À l’occasion du cyclotour des tiers-lieux d’Ile-de-France, transonore a visité la Cité Maraîchère de Romainville, un des lieux pionniers en matière d’agriculture urbaine, où la priorité n’est pas de nourrir mais plutôt de transmettre.

Deux tours de 3 et 6 étages remplies de cultures de tomates, de poivrons ou champignons pour seulement nourrir une quarantaine de familles ? « Oui, l’agriculture urbaine ne permettra pas de nourrir tout le monde », admet d’emblée Yuna Conan, directrice de la Cité Maraîchère de Romainville. « Mais on propose des tomates augmentées : de sensibilisation, d’insertion et d’équité sociale », nuance-t-elle tout de suite. Imaginé dans les années 2010, le bâtiment a pris du temps pour sortir de terre. S’il ne convient plus totalement aux enjeux actuels, il reste néanmoins un phare dans la ville pour sensibiliser les habitants.« Beaucoup sont d’abord attirés par les grandes tours, et découvrent ensuite ce qu’il y a à l’intérieur », précise Yuna Conan. 

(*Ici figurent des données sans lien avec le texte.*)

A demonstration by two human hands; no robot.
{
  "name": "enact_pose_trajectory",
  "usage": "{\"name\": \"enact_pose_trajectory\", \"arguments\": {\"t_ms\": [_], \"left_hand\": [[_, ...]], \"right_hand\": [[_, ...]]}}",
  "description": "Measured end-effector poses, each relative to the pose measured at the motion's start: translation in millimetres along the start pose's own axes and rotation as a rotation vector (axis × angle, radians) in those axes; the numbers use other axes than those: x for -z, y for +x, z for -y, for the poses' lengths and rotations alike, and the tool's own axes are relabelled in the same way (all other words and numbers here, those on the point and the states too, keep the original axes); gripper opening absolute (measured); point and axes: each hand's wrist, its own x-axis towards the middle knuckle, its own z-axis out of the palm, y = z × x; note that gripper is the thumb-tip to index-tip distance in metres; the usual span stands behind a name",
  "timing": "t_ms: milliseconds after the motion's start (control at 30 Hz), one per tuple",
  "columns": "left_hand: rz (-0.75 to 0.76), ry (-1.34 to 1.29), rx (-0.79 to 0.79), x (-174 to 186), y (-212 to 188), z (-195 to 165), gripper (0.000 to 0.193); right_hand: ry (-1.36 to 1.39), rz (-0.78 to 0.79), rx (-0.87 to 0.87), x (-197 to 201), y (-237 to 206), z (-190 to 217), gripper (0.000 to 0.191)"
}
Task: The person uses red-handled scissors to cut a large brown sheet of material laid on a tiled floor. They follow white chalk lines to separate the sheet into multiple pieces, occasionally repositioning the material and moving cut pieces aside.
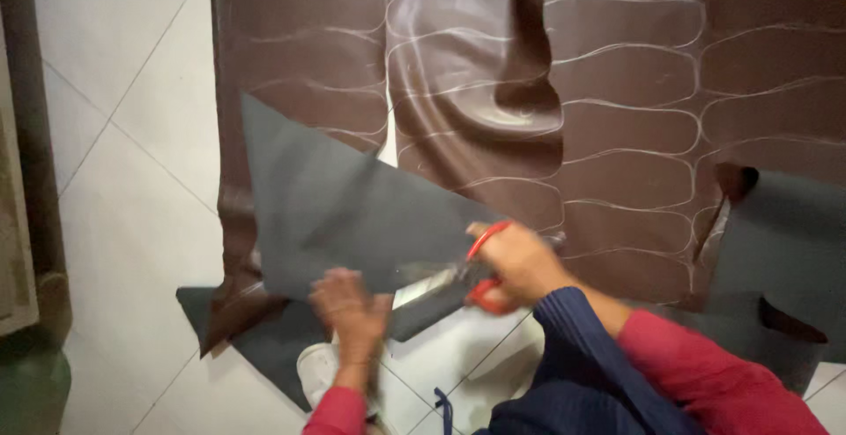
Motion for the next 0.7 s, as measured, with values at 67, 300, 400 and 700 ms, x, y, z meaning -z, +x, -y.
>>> {"name": "enact_pose_trajectory", "arguments": {"t_ms": [67,300,400,700], "left_hand": [[0.054,0.072,0.378,11.0,-3.4,46.2,0.095],[0.168,0.429,0.361,15.0,5.3,48.3,0.052],[0.043,0.254,0.100,16.2,22.4,39.2,0.044],[-0.023,-0.573,0.204,12.5,68.5,-5.6,0.050]], "right_hand": [[0.001,0.061,0.182,-11.4,-1.7,12.8,0.063],[0.083,0.245,0.243,-29.2,-33.6,8.4,0.046],[0.186,0.324,0.170,-34.5,-39.5,-0.7,0.039],[0.634,-0.164,-0.735,-17.3,-42.0,-7.5,0.029]]}}
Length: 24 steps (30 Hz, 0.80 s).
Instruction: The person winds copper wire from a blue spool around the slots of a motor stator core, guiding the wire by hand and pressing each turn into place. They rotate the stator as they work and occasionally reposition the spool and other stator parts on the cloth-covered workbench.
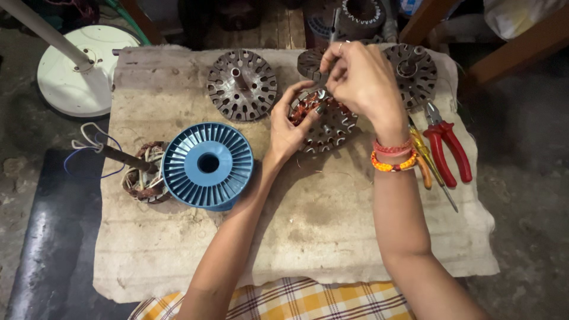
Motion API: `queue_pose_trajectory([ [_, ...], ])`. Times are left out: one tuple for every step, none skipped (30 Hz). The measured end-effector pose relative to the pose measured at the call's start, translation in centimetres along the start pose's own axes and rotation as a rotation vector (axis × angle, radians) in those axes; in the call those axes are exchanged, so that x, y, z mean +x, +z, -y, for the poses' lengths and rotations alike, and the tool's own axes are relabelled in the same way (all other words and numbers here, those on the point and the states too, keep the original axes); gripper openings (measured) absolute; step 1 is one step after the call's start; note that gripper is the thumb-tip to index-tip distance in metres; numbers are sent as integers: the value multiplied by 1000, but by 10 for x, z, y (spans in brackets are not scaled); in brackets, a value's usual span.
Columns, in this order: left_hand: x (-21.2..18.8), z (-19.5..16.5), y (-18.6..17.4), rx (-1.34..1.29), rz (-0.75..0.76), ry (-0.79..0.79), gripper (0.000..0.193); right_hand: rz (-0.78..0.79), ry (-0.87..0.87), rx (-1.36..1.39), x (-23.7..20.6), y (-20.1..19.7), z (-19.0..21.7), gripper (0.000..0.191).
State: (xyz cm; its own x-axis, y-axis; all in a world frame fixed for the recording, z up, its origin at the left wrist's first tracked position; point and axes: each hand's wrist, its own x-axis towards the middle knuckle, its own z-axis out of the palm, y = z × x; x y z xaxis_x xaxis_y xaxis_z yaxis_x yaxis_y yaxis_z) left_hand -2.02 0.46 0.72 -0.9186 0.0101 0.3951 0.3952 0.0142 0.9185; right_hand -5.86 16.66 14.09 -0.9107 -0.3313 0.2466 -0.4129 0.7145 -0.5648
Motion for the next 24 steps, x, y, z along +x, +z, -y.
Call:
queue_pose_trajectory([
  [1,1,-1,3,8,7,49,-2,-28,40,1,1,0,19],
  [1,3,-1,6,15,14,47,-5,-56,80,2,2,-1,18],
  [1,4,-1,-3,15,11,47,-6,-85,120,3,2,-2,16],
  [1,5,0,-12,13,7,46,6,-78,139,4,2,-4,18],
  [1,7,0,-20,11,4,46,18,-71,158,5,3,-4,19],
  [1,8,0,-15,10,-12,46,31,-64,178,6,4,-4,20],
  [1,9,0,-11,10,-29,46,14,-70,173,7,6,-4,17],
  [1,9,1,-6,9,-44,46,-3,-77,166,8,8,-5,15],
  [1,10,0,-23,9,-30,45,-21,-84,160,9,11,-4,13],
  [1,10,0,-38,9,-16,45,-30,-93,163,10,12,-4,13],
  [1,10,0,-53,8,-1,45,-39,-102,166,11,14,-3,14],
  [1,9,1,-60,6,-4,45,-47,-112,169,11,15,-3,14],
  [1,9,1,-67,4,-6,45,-45,-108,166,11,15,-3,14],
  [1,9,1,-74,2,-10,45,-42,-103,163,11,16,-3,15],
  [1,8,1,-65,2,-4,45,-39,-99,160,10,16,-4,15],
  [2,7,2,-55,1,1,45,-31,-73,127,10,15,-5,16],
  [2,7,1,-47,0,8,45,-22,-49,93,9,16,-7,17],
  [2,6,1,-44,0,5,45,-13,-24,60,10,16,-8,19],
  [2,5,1,-40,-1,2,45,-30,-35,65,10,18,-10,19],
  [2,4,2,-37,-2,-1,45,-48,-46,70,11,19,-12,20],
  [2,3,1,-24,3,-8,46,-65,-58,74,13,22,-14,20],
  [2,3,1,-10,7,-16,46,-92,-85,88,15,27,-14,21],
  [2,3,1,4,12,-23,47,-120,-113,101,19,33,-15,22],
  [2,3,1,-1,11,-50,48,-147,-141,114,21,36,-16,22],
])
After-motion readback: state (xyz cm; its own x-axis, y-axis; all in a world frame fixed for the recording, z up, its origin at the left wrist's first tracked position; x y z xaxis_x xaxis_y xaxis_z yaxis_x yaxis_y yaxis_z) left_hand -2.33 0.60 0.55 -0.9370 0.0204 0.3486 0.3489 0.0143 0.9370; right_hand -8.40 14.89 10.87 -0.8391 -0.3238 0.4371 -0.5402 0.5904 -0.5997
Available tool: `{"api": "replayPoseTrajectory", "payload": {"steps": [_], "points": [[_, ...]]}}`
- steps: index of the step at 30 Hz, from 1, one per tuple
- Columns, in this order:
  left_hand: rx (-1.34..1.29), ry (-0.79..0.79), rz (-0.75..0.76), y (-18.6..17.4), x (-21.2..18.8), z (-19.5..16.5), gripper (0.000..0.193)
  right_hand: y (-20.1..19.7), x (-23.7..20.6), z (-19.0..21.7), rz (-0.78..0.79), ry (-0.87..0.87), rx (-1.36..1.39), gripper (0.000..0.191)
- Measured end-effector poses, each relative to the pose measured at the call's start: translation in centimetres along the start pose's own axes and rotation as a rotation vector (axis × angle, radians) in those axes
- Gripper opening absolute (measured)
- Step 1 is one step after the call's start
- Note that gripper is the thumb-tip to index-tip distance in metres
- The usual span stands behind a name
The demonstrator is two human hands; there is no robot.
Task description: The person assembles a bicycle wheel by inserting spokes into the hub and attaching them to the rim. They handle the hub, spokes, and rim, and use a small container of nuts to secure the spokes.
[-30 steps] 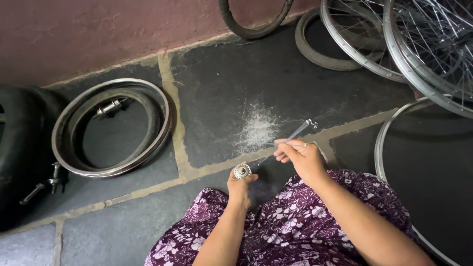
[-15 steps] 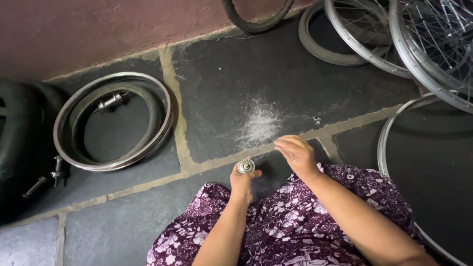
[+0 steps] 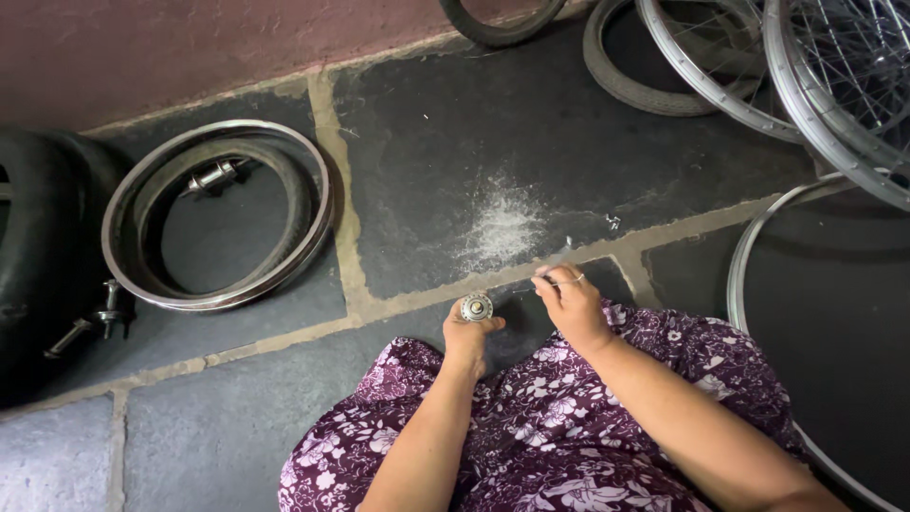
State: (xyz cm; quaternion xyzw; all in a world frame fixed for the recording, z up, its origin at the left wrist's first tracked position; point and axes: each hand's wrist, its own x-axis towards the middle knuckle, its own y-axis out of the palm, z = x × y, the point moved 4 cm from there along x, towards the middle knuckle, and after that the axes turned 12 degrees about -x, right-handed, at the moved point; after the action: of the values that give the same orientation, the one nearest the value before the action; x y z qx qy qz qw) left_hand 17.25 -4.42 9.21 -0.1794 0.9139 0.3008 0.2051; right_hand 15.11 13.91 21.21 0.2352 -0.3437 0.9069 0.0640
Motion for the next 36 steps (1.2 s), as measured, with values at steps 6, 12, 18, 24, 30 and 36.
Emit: {"api": "replayPoseTrajectory", "payload": {"steps": [6,12,18,24,30,36], "points": [[0.028,0.036,0.009,0.0,-0.4,-0.4,0.059,2.6,0.8,-1.7,0.107,0.084,-0.067,0.009],[0.032,0.117,0.023,0.3,-0.5,-0.6,0.068,3.8,0.8,-1.0,0.221,-0.003,-0.093,0.01],[0.224,0.133,-0.037,0.5,-0.8,-0.7,0.067,2.8,1.2,-1.0,0.145,-0.04,-0.236,0.012],[0.163,0.169,-0.022,0.3,-0.6,-0.6,0.064,3.6,0.9,-1.7,0.258,0.028,-0.341,0.017],[0.087,0.228,-0.04,0.1,-0.2,-0.4,0.058,2.2,0.1,-1.6,0.013,-0.084,0.001,0.013],[0.086,0.214,0.025,0.8,0.1,-0.4,0.061,1.5,0.1,-1.9,0.006,-0.162,0.114,0.011]]}}
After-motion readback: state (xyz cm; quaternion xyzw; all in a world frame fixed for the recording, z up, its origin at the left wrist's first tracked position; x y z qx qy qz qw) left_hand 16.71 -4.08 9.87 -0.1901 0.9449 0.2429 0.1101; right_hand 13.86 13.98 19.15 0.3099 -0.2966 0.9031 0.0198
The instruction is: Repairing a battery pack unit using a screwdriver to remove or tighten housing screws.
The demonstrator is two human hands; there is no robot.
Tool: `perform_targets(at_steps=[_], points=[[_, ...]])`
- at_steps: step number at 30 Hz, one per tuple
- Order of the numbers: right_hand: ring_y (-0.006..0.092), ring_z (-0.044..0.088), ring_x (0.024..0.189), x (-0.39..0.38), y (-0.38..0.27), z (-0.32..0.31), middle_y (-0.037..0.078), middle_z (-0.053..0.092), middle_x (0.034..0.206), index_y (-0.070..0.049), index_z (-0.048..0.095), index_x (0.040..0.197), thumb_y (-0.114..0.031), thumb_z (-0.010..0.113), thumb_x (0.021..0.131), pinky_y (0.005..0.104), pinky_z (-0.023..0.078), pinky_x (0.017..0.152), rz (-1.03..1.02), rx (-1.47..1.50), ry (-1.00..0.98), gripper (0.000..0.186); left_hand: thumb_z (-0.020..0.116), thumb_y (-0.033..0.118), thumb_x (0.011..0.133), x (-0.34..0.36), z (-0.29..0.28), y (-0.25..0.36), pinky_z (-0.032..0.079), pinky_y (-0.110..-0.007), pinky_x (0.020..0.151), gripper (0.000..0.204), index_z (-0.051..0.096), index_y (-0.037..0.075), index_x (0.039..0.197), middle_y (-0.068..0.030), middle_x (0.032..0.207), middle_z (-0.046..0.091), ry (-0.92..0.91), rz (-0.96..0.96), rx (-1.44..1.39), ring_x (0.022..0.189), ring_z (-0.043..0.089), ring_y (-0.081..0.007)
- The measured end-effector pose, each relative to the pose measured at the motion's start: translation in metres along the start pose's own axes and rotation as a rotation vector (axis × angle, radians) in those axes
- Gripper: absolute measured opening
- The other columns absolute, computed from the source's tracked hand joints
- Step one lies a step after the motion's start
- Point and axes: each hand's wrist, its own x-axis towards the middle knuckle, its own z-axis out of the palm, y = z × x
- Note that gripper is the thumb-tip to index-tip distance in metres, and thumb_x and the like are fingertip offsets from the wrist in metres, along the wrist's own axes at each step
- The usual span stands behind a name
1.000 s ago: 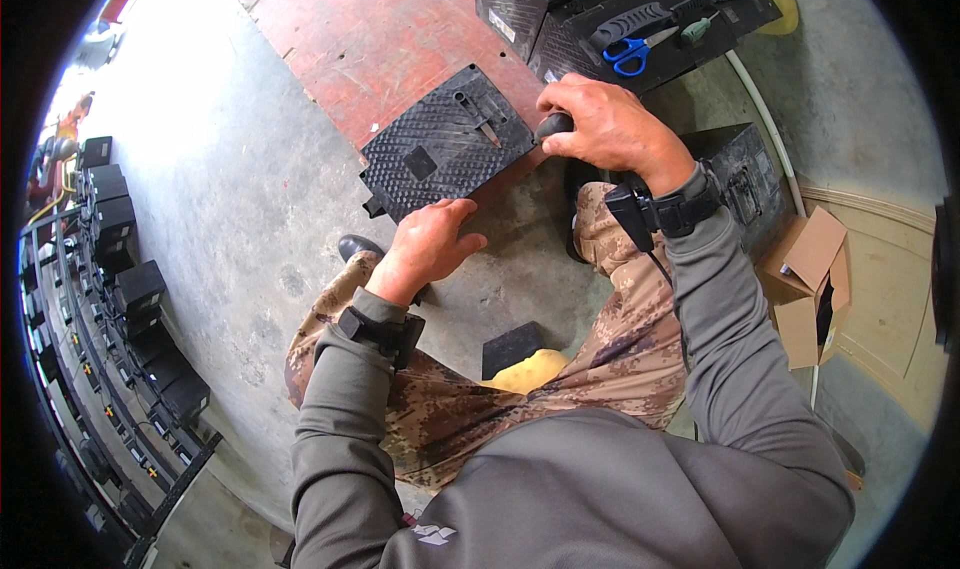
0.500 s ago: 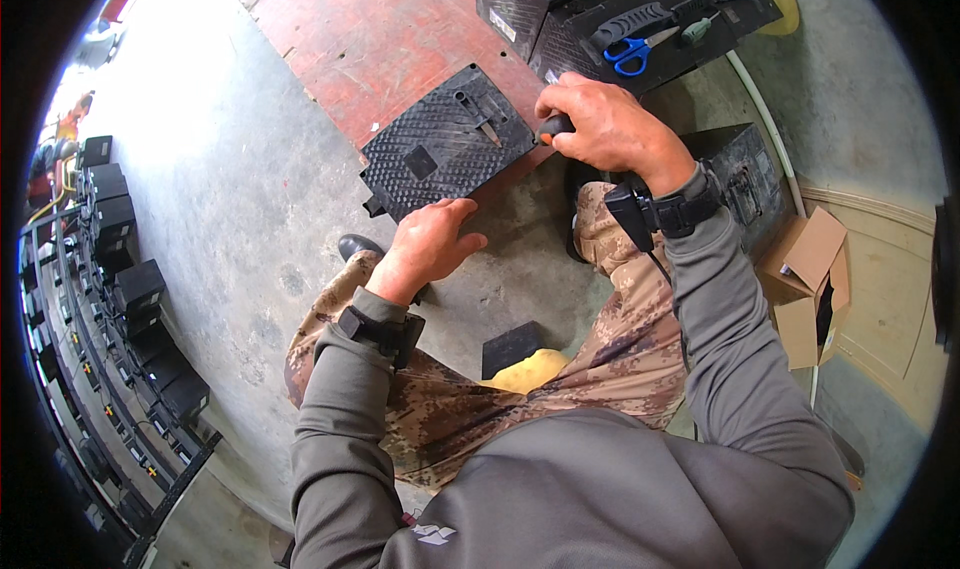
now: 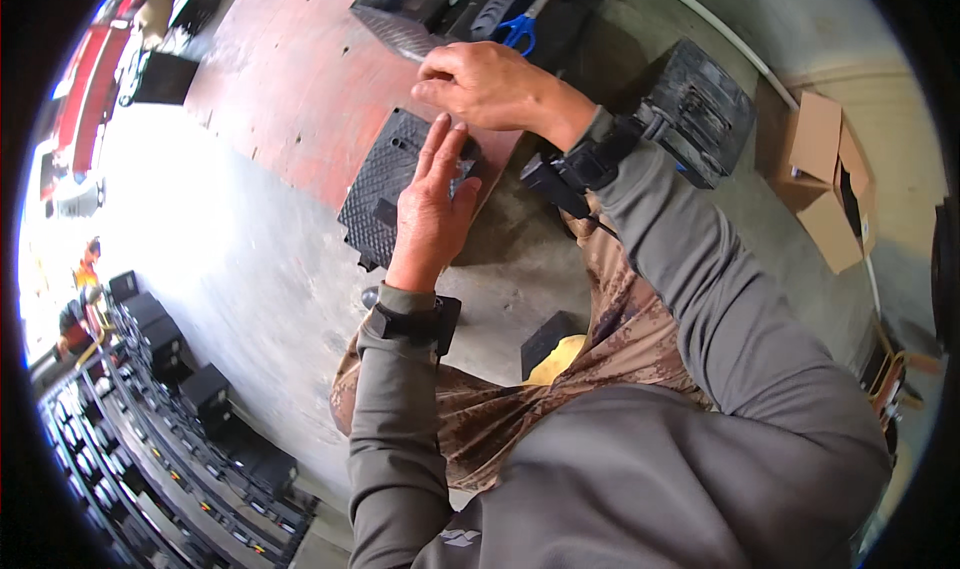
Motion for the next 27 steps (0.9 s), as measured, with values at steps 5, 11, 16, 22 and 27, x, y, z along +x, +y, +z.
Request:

Et l’intérieur a de quoi fasciner. Tout en hauteur et sur près de 1000 m2, des fruits et légumes, champignons et herbes aromatiques sont cultivés dans des bacs en inox éclairés aux leds. Une vision futuriste de l’agriculture urbaine où les exploitants prennent l’ascenseur pour arroser les plantations et où l’on a introduit des guêpes dans des petites boîtes en carton pour réaliser la pollinisation. « Ça serait effectivement plus facile sans tout ce bordel-là au-dessus », sourit Yuna, en levant les yeux au ciel. Elle évoque alors l’ascenseur en panne, les réservoirs d’eau de pluie indisponibles ou les ouvertures lumineuses insuffisantes. « Vous connaissez bien, j’imagine les problèmes financiers ou de structures des tels lieux ? », lance-t-elle aux participants du cyclotour des tiers-lieux, dont beaucoup gèrent ou tendent à s’occuper d’espaces similaires.

Des produits vendus en fonction du quotient familial

Alors oui, une fois passée la porte automatique et la phase d’étonnement, on se rend compte que la ferme maraîchère de Romainville grouille d’activités. Il y a les ateliers cuisine, presque tous les samedis, les grands évènements, comme le festival des transitions gourmandes fin septembre, et surtout les marchés organisés chaque semaine. Ici, pas besoin d’indiquer l’origine des produits, ils proviennent tous des étages d’au-dessus ou de la cave où l’on cultive en masse champignons et endives. Pas besoin non plus de faire chauffer le porte-monnaie pour obtenir des produits de qualité : l’ensemble des prix s’adaptent à la situation financière des clients. « On se base sur le quotient familial de la ville pour les cantines scolaires, donc on ne demande pas aux gens de montrer leur situation en public », précise Yuna Conan. En fonction de chaque situation, les prix baissent de 25, 50 ou même 75%. 

Le milieu urbain est peu adapté à l’agriculture

Un service social soutenu par la municipalité, qui attire de nombreux habitants. « Une heure avant le début du marché, il y a déjà une longue file d’attente pour avoir accès aux meilleurs produits », racontent les employés en insertion. Fort de ce succès, le tiers-lieux accompagne l’installation de potagers dans le quartier pour permettre à d’autres de se nourrir sainement. Mais, là encore, le milieu urbain présente son lot d’inconvénients : pour éviter la pollution des sols d’un ancien site en friche, il a par exemple fallu mettre de la bonne terre ou planter hors sol. Si bien que pour Yuna Conan, le problème principal reste « qu’on ne produit pas encore assez ».